Research interests of the Jack Vanden Heuvel Laboratory at Penn State.

Members of the NR superfamily act as intracellular transcription factors that directly regulate gene expression in response to lipophilic molecules. They affect a wide variety of functions, including fatty acid metabolism, reproductive development, and detoxification of foreign substances. To date, over 300 NRs have been cloned, many with unknown endogenous ligands (orphan receptors). Phylogenic analysis has shown six subfamilies (NR1-6) with various groups and individual genes. Several NRs have evolved to respond to dietary lipids and include the fatty acid receptors PPAR, LXR, RXR and FXR.

Figure 1

Figure 1

The receptors shown in Figure 1 may be considered constituents of a large group of NRs, the "metabolic nuclear receptors" which act as overall sensors of metabolic intermediates, xenobiotics and compounds in the diet and allow cells to respond to environmental changes by inducing the appropriate metabolic genes and pathways. Most NRs regulate gene expression in predominantly the same fashion (Figure 2).

Figure 2

Figure 2

Prior to activation, NRs often exist in multiprotein complexes that vary depending on the family of receptor under question. When a ligand binds to its cognate receptor, a conformational change occurs ("activation") that changes the protein- protein interfaces of the molecule. As a result, the activated receptor interacts with a NR response element (NRE) within the regulatory region of a target gene; upon recruitment of various transcriptional coactivators and subsequently RNA polymerase II (polII), initiation of transcription of the target gene occurs.

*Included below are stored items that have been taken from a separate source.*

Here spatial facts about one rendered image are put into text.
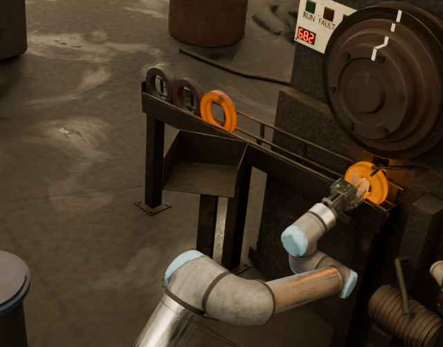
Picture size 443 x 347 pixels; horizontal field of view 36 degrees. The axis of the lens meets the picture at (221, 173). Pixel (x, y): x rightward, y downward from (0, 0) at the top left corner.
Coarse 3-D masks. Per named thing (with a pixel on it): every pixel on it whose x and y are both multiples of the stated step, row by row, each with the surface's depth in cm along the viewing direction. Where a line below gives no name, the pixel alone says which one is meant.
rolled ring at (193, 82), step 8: (184, 80) 279; (192, 80) 278; (176, 88) 285; (192, 88) 277; (200, 88) 277; (176, 96) 287; (200, 96) 276; (176, 104) 288; (184, 104) 289; (192, 112) 287
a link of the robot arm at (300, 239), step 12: (312, 216) 211; (288, 228) 211; (300, 228) 208; (312, 228) 209; (324, 228) 211; (288, 240) 209; (300, 240) 207; (312, 240) 209; (300, 252) 208; (312, 252) 213
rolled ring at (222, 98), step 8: (208, 96) 270; (216, 96) 266; (224, 96) 265; (200, 104) 275; (208, 104) 274; (224, 104) 264; (232, 104) 265; (200, 112) 277; (208, 112) 276; (232, 112) 264; (208, 120) 275; (232, 120) 265; (224, 128) 269; (232, 128) 268
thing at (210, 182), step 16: (176, 144) 250; (192, 144) 253; (208, 144) 251; (224, 144) 250; (240, 144) 248; (176, 160) 255; (192, 160) 256; (208, 160) 255; (224, 160) 253; (240, 160) 236; (176, 176) 248; (192, 176) 248; (208, 176) 248; (224, 176) 248; (240, 176) 242; (192, 192) 239; (208, 192) 239; (224, 192) 239; (208, 208) 250; (208, 224) 255; (208, 240) 259
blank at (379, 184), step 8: (352, 168) 227; (360, 168) 224; (368, 168) 222; (344, 176) 231; (352, 176) 228; (360, 176) 225; (368, 176) 223; (376, 176) 220; (384, 176) 222; (376, 184) 221; (384, 184) 221; (368, 192) 229; (376, 192) 223; (384, 192) 222; (376, 200) 224
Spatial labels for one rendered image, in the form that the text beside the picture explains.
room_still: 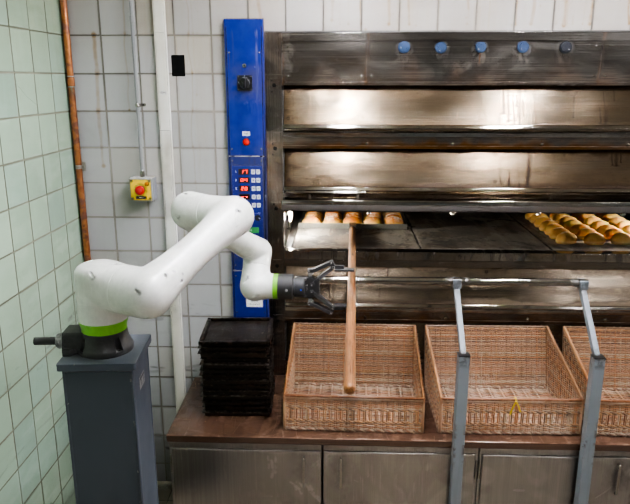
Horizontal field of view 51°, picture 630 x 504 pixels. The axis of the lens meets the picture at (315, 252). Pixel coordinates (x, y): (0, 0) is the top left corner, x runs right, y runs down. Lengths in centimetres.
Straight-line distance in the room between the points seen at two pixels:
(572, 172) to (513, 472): 125
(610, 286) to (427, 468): 116
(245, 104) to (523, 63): 115
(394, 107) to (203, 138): 82
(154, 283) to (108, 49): 149
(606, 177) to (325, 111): 122
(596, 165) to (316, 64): 125
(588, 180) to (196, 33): 174
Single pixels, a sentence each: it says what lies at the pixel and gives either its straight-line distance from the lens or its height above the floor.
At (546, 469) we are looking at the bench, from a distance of 281.
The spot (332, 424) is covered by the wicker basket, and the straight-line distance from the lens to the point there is 267.
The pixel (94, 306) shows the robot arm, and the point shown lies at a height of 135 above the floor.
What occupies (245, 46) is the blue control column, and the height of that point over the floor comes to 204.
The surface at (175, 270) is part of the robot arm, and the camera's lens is 174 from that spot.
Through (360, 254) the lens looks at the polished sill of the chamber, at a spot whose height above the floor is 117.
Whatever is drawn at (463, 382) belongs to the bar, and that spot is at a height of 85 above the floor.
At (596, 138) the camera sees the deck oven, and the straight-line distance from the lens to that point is 302.
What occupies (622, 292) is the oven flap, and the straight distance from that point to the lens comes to 321.
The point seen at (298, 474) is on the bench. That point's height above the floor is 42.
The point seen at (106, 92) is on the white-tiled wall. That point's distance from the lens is 298.
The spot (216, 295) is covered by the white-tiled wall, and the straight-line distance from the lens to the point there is 302.
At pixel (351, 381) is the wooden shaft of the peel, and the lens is 165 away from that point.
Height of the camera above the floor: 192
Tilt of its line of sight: 15 degrees down
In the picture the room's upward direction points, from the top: straight up
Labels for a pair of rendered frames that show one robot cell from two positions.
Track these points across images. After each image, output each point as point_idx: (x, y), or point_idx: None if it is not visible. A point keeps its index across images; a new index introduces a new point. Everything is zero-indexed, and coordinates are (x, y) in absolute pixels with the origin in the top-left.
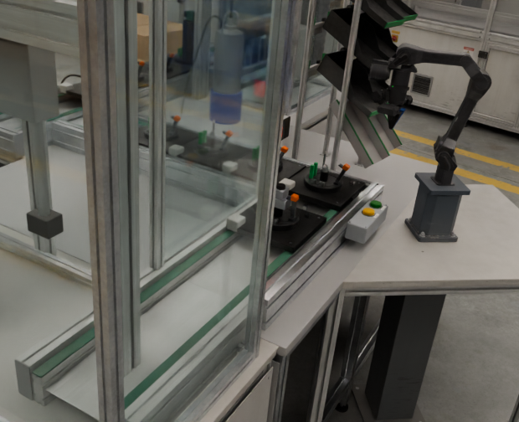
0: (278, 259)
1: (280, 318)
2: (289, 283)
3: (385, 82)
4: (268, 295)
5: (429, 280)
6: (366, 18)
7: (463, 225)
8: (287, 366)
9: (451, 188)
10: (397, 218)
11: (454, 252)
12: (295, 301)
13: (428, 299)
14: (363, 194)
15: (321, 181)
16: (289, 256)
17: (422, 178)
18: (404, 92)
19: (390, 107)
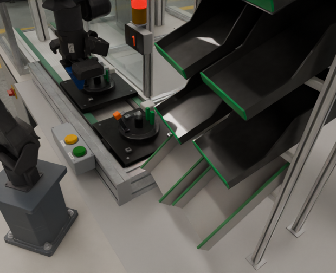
0: (60, 80)
1: (35, 89)
2: (36, 76)
3: (266, 155)
4: (31, 64)
5: None
6: None
7: None
8: (24, 105)
9: (2, 176)
10: (89, 211)
11: None
12: (42, 98)
13: None
14: (106, 154)
15: (129, 116)
16: (59, 84)
17: (47, 163)
18: (55, 34)
19: (56, 39)
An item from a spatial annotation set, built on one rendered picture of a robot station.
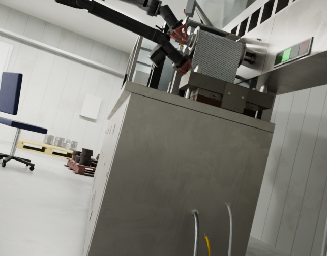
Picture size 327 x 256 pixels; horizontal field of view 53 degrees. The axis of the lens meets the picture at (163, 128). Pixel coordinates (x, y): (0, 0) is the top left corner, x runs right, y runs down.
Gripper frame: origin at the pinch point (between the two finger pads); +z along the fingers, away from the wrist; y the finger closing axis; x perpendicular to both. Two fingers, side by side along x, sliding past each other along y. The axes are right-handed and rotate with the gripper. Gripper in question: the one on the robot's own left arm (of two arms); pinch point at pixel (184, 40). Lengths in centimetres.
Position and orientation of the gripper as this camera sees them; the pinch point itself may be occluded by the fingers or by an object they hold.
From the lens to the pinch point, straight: 175.0
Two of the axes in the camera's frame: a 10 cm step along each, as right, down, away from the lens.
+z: 5.7, 8.1, 1.2
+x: 7.9, -5.8, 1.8
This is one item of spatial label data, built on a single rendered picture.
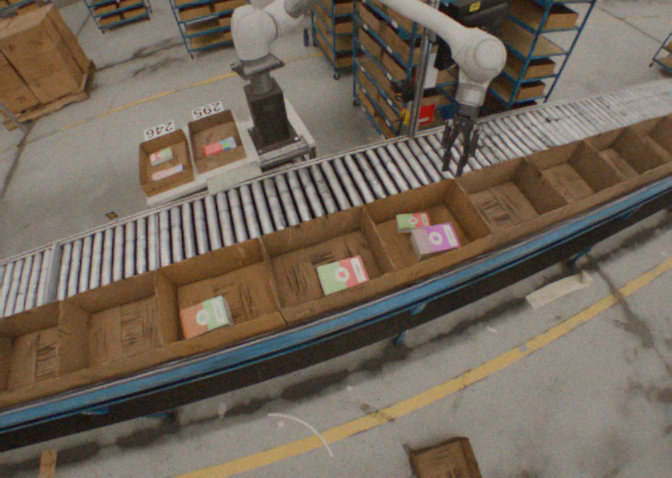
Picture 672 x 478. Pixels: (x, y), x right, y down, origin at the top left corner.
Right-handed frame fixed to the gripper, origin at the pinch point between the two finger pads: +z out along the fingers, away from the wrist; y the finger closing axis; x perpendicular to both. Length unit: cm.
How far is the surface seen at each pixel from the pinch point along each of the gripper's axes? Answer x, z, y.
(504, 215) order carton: -43.5, 20.3, -5.3
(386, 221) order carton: -0.4, 30.9, 24.3
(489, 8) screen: -40, -66, 25
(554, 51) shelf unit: -176, -82, 45
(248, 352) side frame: 63, 68, 15
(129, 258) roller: 93, 70, 95
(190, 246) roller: 65, 60, 81
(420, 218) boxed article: -9.3, 26.4, 14.4
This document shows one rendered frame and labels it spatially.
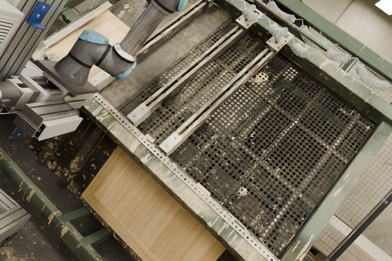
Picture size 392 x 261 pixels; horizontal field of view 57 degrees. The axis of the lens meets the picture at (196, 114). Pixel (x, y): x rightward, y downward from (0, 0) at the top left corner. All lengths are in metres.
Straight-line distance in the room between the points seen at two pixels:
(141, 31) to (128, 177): 1.06
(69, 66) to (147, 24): 0.38
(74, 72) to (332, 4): 6.19
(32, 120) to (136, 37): 0.54
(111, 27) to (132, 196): 1.11
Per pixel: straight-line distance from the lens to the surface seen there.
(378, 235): 8.05
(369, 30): 7.44
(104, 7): 2.62
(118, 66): 1.64
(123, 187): 2.34
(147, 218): 2.31
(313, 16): 2.96
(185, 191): 1.93
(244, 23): 2.51
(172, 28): 2.45
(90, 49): 1.63
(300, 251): 2.00
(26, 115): 1.44
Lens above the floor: 1.54
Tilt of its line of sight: 10 degrees down
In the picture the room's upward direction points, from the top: 38 degrees clockwise

Our laboratory focused on the four likely candidates for NRs that respond to dietary fatty acids, PPAR, RXR, LXR and FXR. In particular the peroxisome proliferator-activated receptors (PPARs; PPARα, β/δ and γ) are of particular interest as they serve key roles in toxicology, carcinogenesis and nutrition. We study the ligands of these receptors, the genes they affect and the physiological consequences of their activation.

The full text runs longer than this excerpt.